## What to work on
Excluding pictures, transcribe precisely the lines from the one containing "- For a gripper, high" to the final line of the listing below, inclusive, and nothing more.
╭─ Given material
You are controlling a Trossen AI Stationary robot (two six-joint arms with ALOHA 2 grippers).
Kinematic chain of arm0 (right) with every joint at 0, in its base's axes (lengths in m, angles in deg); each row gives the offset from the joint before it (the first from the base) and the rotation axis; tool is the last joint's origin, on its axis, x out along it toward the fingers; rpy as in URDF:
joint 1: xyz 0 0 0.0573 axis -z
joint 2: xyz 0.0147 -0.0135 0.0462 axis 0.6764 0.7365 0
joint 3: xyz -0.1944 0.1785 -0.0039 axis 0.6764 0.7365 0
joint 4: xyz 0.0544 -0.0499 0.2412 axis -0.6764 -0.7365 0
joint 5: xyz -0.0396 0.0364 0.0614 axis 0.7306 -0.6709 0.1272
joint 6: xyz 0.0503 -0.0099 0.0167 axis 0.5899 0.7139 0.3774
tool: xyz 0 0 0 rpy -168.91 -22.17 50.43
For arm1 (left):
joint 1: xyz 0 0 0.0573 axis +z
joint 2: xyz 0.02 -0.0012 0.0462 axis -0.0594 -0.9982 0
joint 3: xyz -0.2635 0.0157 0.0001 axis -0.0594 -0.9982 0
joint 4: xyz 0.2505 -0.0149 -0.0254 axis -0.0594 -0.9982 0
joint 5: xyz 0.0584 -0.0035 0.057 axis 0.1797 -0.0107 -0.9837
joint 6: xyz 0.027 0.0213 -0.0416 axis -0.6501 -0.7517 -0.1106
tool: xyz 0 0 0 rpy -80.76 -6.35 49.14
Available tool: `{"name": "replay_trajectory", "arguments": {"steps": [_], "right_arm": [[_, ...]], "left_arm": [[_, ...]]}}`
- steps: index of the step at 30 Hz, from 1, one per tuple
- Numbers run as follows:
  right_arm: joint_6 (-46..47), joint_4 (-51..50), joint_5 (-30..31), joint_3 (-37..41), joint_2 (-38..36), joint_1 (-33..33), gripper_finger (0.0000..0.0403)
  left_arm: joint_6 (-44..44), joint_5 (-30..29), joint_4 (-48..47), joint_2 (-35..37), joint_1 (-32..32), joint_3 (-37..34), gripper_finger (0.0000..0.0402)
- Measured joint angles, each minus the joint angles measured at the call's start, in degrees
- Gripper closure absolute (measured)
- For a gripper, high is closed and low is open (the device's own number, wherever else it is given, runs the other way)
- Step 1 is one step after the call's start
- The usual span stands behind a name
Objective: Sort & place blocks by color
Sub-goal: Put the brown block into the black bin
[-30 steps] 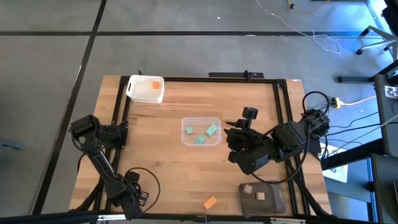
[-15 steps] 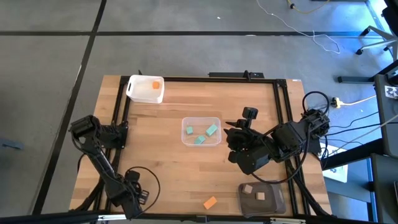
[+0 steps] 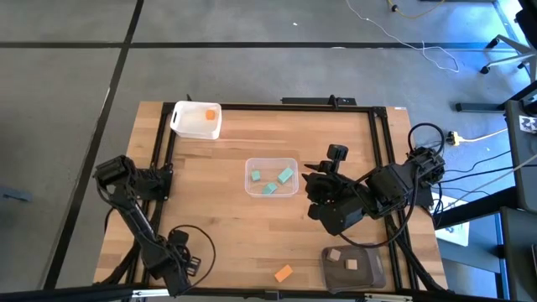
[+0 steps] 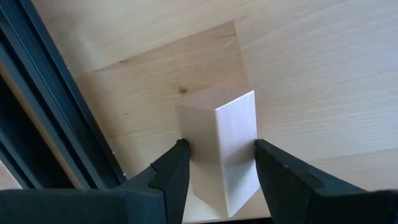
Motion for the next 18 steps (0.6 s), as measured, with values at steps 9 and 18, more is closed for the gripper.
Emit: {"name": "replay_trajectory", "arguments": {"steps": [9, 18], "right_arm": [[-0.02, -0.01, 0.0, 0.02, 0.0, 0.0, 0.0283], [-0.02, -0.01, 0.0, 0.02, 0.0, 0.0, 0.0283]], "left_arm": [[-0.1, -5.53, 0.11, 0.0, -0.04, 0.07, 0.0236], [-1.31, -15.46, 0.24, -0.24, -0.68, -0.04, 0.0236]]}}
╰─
## Exercise answer
- For a gripper, high is closed and low is open (the device's own number, wherever else it is given, runs the other way)
- Step 1 is one step after the call's start
- The usual span stands behind a name
Objective: Sort & place blocks by color
Sub-goal: Put the brown block into the black bin
[-30 steps] 
[-15 steps] 
[+0 steps] 
[+0 steps] 
Motion for the next 18 steps (0.6 s), as measured, with values at steps 9 and 18, more is closed for the gripper.
Emit: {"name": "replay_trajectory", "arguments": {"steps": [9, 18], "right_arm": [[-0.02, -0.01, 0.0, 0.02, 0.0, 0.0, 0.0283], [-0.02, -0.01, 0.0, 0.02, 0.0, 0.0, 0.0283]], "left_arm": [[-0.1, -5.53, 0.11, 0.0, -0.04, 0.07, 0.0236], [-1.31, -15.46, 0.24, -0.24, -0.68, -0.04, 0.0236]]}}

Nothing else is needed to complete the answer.